- **Exercise instructions**:
Using the listing below, please gather every line containing the word "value".

== Data segment

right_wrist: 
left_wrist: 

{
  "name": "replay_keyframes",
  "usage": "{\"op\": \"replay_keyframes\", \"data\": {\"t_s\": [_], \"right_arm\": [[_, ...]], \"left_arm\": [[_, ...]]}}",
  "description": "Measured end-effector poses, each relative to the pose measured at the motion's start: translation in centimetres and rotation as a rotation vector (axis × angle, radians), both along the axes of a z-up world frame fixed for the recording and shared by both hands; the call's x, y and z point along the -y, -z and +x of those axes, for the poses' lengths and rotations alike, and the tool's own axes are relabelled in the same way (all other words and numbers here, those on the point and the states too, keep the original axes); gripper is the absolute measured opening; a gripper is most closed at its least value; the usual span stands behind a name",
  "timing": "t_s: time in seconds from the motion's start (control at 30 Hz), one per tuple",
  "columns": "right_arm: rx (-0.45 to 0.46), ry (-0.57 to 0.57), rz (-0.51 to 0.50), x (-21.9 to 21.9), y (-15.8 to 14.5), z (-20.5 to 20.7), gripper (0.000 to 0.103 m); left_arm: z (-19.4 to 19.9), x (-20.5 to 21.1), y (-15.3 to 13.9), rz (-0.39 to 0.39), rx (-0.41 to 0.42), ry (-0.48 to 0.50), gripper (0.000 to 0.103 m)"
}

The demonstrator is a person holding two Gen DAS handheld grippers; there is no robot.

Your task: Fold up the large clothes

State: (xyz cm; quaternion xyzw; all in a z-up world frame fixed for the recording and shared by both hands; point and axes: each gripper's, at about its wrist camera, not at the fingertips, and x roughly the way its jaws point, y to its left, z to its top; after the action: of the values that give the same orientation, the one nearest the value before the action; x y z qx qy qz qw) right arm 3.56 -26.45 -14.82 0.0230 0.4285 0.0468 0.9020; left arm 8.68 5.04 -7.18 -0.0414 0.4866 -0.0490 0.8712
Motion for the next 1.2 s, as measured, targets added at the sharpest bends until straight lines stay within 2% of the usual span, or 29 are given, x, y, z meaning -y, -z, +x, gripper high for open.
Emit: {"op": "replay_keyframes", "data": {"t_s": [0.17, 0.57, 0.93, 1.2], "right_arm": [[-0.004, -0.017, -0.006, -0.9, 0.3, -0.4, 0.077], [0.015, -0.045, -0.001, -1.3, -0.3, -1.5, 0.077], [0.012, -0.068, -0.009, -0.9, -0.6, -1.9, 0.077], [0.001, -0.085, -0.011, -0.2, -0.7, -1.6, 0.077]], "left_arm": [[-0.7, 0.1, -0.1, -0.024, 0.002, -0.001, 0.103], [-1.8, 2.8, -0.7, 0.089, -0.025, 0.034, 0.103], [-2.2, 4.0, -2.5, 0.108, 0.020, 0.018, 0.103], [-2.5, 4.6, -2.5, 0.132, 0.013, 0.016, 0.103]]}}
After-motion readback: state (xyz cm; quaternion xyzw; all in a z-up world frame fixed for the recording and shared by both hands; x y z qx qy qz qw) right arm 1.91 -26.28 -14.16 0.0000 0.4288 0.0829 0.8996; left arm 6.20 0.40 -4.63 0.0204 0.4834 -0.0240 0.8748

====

- **Solution to this problem**:
  "description": "Measured end-effector poses, each relative to the pose measured at the motion's start: translation in centimetres and rotation as a rotation vector (axis × angle, radians), both along the axes of a z-up world frame fixed for the recording and shared by both hands; the call's x, y and z point along the -y, -z and +x of those axes, for the poses' lengths and rotations alike, and the tool's own axes are relabelled in the same way (all other words and numbers here, those on the point and the states too, keep the original axes); gripper is the absolute measured opening; a gripper is most closed at its least value; the usual span stands behind a name",
State: (xyz cm; quaternion xyzw; all in a z-up world frame fixed for the recording and shared by both hands; point and axes: each gripper's, at about its wrist camera, not at the fingertips, and x roughly the way its jaws point, y to its left, z to its top; after the action: of the values that give the same orientation, the one nearest the value before the action; x y z qx qy qz qw) right arm 3.56 -26.45 -14.82 0.0230 0.4285 0.0468 0.9020; left arm 8.68 5.04 -7.18 -0.0414 0.4866 -0.0490 0.8712

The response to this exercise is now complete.